§ **Records from a data source**:
######

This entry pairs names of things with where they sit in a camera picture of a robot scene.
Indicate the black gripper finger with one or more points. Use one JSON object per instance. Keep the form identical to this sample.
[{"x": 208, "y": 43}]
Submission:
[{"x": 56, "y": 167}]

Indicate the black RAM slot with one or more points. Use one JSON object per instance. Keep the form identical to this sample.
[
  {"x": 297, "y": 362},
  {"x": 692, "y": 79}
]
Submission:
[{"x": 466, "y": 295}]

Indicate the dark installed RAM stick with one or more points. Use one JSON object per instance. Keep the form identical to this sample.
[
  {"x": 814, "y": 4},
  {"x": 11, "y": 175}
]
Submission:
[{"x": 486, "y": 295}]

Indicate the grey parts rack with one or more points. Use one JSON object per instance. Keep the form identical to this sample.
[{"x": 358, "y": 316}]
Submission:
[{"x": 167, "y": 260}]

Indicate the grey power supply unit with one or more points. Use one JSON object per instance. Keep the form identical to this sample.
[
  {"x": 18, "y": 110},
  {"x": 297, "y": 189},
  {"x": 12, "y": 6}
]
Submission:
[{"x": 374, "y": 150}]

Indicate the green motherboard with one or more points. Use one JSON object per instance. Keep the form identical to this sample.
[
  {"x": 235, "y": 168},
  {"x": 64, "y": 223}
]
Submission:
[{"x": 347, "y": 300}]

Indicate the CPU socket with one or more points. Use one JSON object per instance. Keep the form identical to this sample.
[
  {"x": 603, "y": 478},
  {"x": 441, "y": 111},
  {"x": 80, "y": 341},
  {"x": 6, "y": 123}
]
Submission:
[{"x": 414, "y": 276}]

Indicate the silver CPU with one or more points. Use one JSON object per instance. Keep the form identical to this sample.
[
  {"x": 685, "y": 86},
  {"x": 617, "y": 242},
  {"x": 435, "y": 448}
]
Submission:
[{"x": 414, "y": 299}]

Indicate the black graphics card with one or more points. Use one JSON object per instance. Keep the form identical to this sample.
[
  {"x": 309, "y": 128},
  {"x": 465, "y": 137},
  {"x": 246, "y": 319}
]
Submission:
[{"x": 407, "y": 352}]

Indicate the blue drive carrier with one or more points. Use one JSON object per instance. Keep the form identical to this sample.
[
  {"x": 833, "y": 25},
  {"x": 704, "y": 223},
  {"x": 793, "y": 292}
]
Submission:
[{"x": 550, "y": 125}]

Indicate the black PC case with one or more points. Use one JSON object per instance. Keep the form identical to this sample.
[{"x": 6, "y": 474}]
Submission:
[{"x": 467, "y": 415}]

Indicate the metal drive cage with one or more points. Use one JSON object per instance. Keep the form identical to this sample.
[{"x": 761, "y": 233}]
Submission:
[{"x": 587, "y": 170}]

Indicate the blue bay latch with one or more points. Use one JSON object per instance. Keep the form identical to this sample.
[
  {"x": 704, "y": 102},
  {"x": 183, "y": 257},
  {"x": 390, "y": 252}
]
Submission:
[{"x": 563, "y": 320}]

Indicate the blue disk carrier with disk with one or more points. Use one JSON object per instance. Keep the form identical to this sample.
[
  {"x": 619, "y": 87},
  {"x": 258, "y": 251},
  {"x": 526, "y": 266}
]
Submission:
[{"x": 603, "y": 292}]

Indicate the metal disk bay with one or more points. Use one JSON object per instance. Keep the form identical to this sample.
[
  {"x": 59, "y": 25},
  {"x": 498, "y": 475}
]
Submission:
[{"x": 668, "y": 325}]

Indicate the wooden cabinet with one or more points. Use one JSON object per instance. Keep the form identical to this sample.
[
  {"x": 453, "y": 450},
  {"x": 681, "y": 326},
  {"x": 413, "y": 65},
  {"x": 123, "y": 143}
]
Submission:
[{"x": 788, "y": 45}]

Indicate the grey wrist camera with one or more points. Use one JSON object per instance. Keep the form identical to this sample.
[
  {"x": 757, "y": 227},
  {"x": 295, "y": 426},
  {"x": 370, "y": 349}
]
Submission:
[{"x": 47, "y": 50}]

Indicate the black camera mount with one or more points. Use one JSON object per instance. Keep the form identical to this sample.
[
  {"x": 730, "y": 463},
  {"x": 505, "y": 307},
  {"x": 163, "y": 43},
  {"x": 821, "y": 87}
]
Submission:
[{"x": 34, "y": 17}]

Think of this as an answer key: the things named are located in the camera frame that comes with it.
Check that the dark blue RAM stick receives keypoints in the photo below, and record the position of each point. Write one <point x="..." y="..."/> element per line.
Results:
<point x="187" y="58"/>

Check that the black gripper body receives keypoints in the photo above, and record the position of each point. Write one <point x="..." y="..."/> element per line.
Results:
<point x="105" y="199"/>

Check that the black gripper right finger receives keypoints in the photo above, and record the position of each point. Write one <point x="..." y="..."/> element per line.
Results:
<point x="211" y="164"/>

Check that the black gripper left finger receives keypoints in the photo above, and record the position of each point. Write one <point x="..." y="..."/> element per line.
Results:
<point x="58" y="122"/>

######

§ **WHAT THE EXERCISE ASKS**:
Copy all lines from the data that hold the word "carrier".

§ **TASK SOLUTION**:
Indicate the blue drive carrier with one or more points. Use one JSON object per instance. Keep the form identical to this sample.
Indicate the blue disk carrier with disk with one or more points. Use one JSON object per instance. Keep the form identical to this sample.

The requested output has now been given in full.